What you need to do – Work out how many lines of the material below mention the word "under"; reply with the number only.
+++ Supplied data +++
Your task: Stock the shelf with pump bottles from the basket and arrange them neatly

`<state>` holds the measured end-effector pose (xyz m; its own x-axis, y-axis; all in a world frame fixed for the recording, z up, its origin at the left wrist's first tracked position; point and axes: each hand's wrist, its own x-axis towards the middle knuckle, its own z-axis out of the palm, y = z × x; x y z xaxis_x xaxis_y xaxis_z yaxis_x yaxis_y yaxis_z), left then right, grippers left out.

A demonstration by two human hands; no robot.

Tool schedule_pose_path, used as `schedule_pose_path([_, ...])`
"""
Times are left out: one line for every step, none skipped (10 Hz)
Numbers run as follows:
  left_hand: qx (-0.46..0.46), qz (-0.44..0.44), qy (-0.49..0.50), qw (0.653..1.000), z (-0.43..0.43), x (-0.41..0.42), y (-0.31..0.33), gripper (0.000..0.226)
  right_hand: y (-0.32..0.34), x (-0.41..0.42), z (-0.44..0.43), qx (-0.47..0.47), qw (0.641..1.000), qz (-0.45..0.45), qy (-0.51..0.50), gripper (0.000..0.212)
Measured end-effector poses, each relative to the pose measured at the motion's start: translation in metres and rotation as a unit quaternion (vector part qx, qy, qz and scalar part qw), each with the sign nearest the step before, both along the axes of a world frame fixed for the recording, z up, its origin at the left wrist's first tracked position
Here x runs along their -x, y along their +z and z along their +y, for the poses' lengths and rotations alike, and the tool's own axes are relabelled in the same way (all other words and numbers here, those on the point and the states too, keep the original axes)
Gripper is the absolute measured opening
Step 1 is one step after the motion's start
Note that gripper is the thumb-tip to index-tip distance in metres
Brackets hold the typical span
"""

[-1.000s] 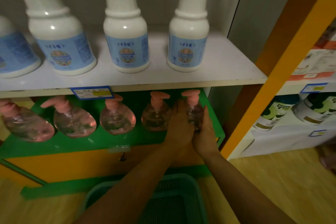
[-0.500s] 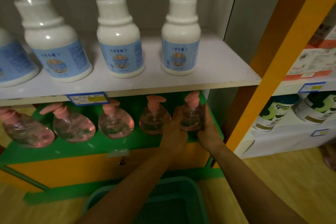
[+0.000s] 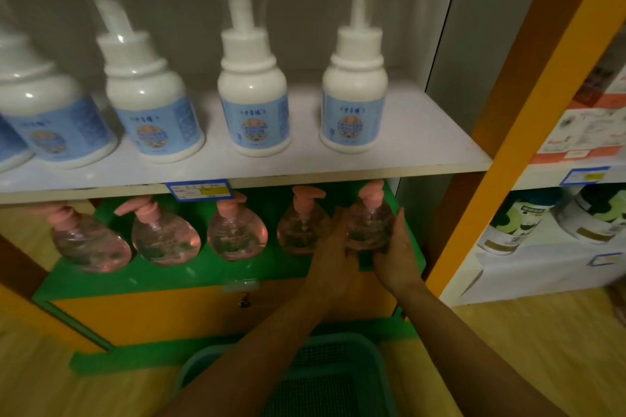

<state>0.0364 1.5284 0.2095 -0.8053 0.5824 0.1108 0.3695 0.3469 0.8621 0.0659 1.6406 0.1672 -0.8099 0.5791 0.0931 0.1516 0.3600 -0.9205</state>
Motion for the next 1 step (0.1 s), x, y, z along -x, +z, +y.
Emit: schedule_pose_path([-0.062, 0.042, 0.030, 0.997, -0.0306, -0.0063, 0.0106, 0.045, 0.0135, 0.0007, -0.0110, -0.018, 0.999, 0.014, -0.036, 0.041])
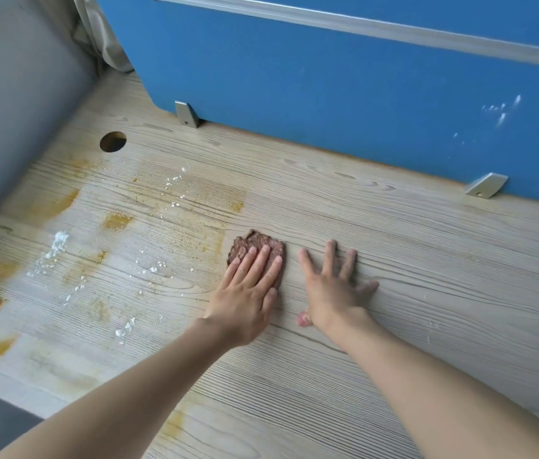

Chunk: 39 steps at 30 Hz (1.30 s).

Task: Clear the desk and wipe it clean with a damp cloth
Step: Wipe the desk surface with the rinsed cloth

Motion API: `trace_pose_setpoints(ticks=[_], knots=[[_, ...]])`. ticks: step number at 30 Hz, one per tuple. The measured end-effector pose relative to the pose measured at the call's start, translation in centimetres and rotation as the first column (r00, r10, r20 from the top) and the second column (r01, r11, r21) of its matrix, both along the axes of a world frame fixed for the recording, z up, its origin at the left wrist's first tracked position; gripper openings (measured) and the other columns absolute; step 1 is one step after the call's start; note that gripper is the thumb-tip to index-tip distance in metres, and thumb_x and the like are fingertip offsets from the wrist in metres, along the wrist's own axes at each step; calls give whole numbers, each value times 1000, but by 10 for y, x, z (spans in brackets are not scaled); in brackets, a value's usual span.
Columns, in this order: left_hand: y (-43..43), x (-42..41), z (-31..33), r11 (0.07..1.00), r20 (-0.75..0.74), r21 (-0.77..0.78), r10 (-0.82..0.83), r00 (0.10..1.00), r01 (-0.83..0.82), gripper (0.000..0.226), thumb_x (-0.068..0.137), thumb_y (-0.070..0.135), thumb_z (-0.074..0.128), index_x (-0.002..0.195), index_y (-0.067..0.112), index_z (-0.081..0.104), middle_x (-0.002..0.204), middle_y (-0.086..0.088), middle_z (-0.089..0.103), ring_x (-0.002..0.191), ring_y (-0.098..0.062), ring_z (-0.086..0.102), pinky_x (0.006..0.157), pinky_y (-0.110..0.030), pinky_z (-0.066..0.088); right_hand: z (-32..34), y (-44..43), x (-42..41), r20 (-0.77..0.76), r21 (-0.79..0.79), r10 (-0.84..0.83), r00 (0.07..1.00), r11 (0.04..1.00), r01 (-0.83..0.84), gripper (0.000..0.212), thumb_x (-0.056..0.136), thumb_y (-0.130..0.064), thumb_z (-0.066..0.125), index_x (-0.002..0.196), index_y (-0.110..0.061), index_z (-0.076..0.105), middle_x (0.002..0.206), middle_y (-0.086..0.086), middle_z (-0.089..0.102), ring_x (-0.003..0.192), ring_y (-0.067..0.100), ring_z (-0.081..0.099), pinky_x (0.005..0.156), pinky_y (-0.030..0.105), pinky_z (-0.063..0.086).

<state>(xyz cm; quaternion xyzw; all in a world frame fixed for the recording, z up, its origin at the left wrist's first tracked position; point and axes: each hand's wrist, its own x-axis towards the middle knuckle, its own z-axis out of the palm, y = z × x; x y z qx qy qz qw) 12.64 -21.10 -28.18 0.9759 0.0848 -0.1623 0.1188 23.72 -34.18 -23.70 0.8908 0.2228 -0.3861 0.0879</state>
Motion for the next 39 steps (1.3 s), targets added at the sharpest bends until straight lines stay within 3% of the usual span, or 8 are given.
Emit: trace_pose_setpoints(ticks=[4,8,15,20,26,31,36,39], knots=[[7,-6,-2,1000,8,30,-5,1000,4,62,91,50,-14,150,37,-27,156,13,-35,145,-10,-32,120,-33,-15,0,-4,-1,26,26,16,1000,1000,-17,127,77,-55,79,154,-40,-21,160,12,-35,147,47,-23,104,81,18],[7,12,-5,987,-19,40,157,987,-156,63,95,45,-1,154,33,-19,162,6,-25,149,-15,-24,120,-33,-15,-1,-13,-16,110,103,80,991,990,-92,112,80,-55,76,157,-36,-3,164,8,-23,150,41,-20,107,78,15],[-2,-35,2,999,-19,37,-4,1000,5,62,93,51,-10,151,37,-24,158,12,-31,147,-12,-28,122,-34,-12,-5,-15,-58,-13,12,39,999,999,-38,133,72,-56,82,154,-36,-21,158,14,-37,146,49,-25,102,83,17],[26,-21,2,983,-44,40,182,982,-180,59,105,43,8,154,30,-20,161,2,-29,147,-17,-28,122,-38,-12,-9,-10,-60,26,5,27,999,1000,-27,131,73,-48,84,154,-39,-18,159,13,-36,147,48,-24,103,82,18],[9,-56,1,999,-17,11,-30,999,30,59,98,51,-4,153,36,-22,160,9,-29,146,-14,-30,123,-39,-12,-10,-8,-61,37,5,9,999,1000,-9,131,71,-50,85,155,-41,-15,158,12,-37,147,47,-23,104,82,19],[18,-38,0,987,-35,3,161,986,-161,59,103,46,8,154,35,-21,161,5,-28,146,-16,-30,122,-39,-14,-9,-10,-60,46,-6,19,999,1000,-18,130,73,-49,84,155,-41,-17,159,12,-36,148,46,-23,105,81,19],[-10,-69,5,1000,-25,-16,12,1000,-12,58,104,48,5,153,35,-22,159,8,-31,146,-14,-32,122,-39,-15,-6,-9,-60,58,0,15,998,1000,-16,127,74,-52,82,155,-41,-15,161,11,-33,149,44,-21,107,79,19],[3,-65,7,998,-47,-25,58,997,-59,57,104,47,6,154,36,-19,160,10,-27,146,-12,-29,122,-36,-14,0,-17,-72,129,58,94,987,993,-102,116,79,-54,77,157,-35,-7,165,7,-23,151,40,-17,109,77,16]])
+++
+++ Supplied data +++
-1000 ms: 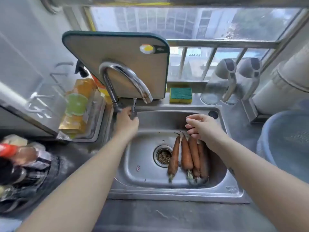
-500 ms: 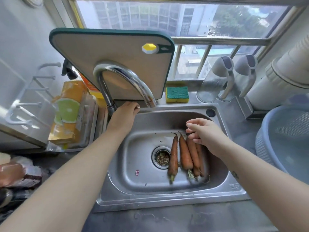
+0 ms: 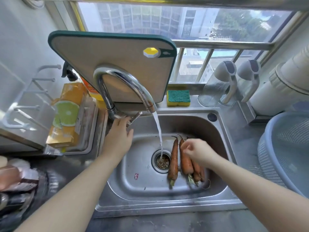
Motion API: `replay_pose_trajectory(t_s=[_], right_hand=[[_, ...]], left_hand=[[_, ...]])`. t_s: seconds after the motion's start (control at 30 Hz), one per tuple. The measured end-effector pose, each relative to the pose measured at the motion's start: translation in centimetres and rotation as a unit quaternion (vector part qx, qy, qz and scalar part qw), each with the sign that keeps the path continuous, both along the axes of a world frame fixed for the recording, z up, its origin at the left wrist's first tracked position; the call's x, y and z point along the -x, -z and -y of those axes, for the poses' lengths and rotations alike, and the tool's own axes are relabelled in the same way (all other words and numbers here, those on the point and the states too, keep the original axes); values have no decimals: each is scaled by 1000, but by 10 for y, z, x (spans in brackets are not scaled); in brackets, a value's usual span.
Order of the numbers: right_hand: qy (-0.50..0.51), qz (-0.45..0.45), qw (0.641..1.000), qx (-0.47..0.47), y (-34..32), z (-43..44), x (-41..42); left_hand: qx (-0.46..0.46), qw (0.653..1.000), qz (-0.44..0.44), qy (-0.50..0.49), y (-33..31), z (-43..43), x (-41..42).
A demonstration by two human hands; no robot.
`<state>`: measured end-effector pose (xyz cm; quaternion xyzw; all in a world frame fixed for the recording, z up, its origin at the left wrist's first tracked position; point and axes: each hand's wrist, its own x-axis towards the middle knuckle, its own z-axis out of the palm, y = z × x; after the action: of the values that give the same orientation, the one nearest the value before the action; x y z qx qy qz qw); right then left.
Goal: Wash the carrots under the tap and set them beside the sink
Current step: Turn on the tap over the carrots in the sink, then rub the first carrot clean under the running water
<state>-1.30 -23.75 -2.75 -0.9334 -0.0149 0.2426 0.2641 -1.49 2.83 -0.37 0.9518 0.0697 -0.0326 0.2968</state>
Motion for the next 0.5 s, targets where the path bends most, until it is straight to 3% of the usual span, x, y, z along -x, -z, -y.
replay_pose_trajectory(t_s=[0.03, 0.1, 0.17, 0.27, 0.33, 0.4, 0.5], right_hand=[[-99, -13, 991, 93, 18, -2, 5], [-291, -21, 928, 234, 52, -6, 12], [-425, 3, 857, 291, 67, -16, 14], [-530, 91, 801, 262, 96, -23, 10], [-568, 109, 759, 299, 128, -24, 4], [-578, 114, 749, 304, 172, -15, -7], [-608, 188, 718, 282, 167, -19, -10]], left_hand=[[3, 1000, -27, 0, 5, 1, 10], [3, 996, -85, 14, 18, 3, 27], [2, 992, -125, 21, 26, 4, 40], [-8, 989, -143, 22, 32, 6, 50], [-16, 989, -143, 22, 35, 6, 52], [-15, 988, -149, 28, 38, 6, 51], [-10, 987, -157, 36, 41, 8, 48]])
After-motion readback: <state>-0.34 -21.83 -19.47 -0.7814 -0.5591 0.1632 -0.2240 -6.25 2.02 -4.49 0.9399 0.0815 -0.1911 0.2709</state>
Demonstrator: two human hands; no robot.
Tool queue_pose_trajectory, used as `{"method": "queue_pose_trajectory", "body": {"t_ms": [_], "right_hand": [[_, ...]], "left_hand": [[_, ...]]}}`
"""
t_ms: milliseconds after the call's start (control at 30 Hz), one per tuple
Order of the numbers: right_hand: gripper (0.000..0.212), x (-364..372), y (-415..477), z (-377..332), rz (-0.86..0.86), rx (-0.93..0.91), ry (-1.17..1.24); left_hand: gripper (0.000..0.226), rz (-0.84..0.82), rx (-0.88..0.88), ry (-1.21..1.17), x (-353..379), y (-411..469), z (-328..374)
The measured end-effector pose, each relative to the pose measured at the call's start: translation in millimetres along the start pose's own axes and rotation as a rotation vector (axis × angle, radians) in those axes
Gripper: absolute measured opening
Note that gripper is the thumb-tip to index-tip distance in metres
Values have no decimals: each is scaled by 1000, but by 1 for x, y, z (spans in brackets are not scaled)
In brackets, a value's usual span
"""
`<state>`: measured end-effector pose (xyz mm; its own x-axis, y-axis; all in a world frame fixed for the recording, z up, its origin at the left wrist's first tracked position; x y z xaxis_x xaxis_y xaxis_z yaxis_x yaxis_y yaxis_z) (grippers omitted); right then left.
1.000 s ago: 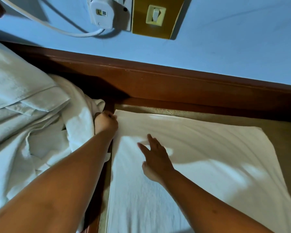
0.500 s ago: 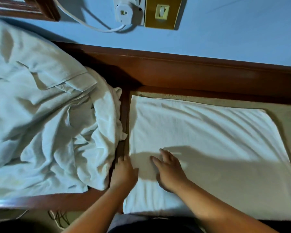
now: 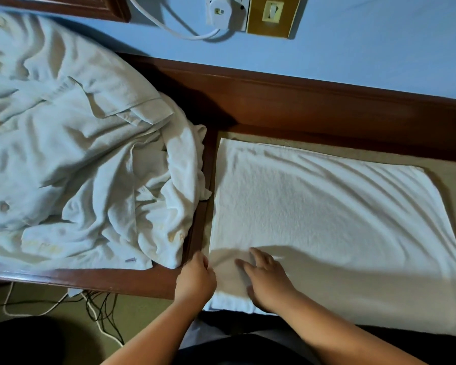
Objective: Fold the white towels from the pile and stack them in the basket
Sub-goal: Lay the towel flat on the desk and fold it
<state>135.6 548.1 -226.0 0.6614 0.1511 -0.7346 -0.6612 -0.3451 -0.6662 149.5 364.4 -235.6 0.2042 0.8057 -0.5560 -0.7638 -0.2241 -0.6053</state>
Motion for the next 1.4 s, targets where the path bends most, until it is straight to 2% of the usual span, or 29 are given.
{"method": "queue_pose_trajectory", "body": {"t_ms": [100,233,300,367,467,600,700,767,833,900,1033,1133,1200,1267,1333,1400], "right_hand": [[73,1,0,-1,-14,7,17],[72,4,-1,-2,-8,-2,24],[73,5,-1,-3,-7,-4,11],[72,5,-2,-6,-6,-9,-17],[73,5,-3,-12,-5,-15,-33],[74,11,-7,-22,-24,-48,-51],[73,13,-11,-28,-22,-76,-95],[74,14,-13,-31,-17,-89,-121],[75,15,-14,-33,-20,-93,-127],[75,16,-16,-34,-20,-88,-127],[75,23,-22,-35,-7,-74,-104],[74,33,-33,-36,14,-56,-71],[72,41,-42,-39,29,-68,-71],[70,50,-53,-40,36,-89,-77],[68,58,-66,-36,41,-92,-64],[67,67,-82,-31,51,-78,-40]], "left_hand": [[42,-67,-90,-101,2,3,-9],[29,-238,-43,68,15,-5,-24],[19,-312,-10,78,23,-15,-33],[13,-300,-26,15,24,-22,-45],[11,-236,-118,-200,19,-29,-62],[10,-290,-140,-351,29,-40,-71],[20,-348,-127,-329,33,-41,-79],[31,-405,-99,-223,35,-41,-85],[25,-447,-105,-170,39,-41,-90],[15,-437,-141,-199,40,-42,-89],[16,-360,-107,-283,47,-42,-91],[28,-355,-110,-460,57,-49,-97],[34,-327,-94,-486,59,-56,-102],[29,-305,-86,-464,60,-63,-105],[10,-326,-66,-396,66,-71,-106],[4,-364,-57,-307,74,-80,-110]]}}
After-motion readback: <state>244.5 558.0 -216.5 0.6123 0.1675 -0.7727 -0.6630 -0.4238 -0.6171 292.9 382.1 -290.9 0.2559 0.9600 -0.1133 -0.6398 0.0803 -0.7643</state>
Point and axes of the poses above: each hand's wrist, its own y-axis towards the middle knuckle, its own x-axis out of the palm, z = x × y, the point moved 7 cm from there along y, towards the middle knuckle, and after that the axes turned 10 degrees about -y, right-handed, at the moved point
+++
Problem solution – 2